People use search indexes because databases are not designed for search style queries at scale. Note I'm not talking about your wordpress blog, at this level the database will do fine, even with wordpress moving at it's typical glacial pace. But as the data and queries scale and become more complicated, search indexes will far exceed database performance and also keep these queries from loading your database. The problem with coexisting a database and search index then shifts to data synchronisation.
Synchronisation is painful. When planning a new search integration, this is typically the biggest pain point. It's so evident these days that even Lucene based search indexes like ElasticSearch are now being used as hybrid databases themselves (e.g. there is no database). This raises an issue though, if you want to do something like incrementing a counter (e.g. change a product price, inventory level, etc), what is the actual underlying data flow to achieve this? For databases this is often a row lock, some bit flips and it's done. For immutable searches indexes though, often the the whole document needs to be deleted and fully reindexed in a new segment. This overhead is extreme and unworkable if many smaller writes like counter increments are needed. In this case update flexibility has been traded for the benefits of immutability, which incidentally are many!
Immutable indexes have many advantages, they are a very logical choice and also in many ways much easier to implement. Some advantages of immutable indexes include:
- They do not require locking and can thus be read by multiple readers simultaneously
- The differential adds some overhead, but in general the reads should be very fast
- They do not require index compaction, the merge can replace compaction and run in the background
- Compression and immutability can be used to take advantage of IO caching
- Known data sets can be further compressed (e.g. delta compression, etc)
- For replication, whole segments can be copied knowing they won't change during copy
These are great advantages, particularly for data sets that don't change. Concurrency is a breeze when updates are non-blocking, so immutability is no doubt designed for consistently high read speed. In many cases this is the right trade-off, but not always.
The core goal of realtime, mutable search indexes like Sajari is to enable the search index to act more like a database and allow in place reads and writes, but keep the key advantages that search indexes exhibit when compared to databases. This is a great design goal, but very difficult with concurrency and non-blocking data access in mind.
Some key advantages of realtime search indexes:
- Can read records in place without copying data (e.g. zero-copy)
- Can write records in place directly
- Record attributes can be updated without needing a full delete and reindex
- Non-blocking write-aheads allow appends to still be fully non-blocking
- Differential lookups and index merging are not required
Sajari uses realtime indexes, it's own data layout/flow and it's own binary encoding methodology (you can read about it here), which is between 10-1000 times faster than available encoding packages and uses less than half the space. The benefits of zero-copy encoding/decoding cannot be understated. Zero-copy reads have no intermediate data copies, which essentially means a) reads are extremely fast and b) there is no garbage generated during reads. This keeps the Sajari index very fast, but also allows updates to remain extremely inexpensive when compared to other search technology.

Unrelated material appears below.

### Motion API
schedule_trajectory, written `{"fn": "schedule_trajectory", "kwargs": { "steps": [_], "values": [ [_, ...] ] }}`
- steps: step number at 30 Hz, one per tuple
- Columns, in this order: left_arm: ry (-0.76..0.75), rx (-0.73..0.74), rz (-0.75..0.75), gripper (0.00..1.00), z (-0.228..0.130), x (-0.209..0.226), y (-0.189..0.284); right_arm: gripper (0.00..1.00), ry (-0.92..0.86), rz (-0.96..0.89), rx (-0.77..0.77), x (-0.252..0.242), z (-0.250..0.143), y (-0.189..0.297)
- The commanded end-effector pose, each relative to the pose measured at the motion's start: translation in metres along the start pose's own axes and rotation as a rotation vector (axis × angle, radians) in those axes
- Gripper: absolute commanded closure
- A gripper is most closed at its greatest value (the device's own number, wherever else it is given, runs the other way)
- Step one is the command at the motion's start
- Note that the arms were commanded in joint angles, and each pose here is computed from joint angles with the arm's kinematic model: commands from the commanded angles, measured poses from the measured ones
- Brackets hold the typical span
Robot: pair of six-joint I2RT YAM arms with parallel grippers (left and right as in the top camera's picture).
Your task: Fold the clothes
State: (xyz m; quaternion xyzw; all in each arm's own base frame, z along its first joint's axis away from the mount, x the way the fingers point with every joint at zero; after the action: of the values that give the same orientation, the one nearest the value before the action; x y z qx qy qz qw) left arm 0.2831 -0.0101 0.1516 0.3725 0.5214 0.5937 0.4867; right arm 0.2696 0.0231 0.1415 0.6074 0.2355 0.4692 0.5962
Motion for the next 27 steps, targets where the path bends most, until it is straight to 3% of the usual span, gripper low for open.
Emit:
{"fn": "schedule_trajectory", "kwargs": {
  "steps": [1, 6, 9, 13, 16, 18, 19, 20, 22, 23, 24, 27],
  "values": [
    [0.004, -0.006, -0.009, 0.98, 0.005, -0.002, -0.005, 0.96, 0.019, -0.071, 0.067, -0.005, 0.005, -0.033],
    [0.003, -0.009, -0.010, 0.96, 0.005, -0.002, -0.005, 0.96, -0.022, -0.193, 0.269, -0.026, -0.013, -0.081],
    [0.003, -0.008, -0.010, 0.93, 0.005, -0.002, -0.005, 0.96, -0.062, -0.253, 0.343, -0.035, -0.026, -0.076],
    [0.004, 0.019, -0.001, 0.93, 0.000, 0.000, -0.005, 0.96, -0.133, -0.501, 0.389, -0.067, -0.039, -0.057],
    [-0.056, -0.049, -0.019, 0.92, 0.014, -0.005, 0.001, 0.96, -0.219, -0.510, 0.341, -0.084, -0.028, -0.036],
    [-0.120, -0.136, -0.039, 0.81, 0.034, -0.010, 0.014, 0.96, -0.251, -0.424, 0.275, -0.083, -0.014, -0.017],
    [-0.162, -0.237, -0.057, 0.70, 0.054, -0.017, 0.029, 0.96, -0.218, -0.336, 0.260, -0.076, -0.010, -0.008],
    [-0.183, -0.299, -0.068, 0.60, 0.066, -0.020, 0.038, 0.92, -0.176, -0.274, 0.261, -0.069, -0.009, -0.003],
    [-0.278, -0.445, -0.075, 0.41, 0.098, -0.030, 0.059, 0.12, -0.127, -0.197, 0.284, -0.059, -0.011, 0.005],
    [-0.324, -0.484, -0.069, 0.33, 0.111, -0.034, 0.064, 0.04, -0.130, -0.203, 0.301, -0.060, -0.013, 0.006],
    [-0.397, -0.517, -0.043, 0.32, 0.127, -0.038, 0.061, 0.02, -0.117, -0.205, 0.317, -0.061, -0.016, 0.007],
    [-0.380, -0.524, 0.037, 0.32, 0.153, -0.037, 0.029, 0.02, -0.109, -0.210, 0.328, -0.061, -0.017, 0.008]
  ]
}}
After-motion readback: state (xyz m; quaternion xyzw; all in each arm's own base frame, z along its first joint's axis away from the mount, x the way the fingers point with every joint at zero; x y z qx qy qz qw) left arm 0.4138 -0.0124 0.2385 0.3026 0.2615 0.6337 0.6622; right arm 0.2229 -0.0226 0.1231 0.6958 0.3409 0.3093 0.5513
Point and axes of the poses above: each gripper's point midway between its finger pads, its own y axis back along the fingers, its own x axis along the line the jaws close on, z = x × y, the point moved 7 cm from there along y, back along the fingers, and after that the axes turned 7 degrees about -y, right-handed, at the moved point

Lucene was originally designed way back when periodic index creation made sense and the gap between search indexes and databases was broad. In contrast Sajari has deliberately chosen to be closer to a hybrid database by maintaining a realtime index. The general consensus internally at Sajari is that data synchronisation will continue to be an enormous pain point and more hybrid search-database engines will appear in coming years to completely bypass the issue. We've spent a lot of time on our indexing structure to keep it extremely fast, yet still allow differential writes at very low cost. We're now very close to releasing our 10th major index version encompassing our new, faster encoding and an all new non-blocking concurrent architecture.
So, what if your search index was more like a database? We'd love to hear your thoughts!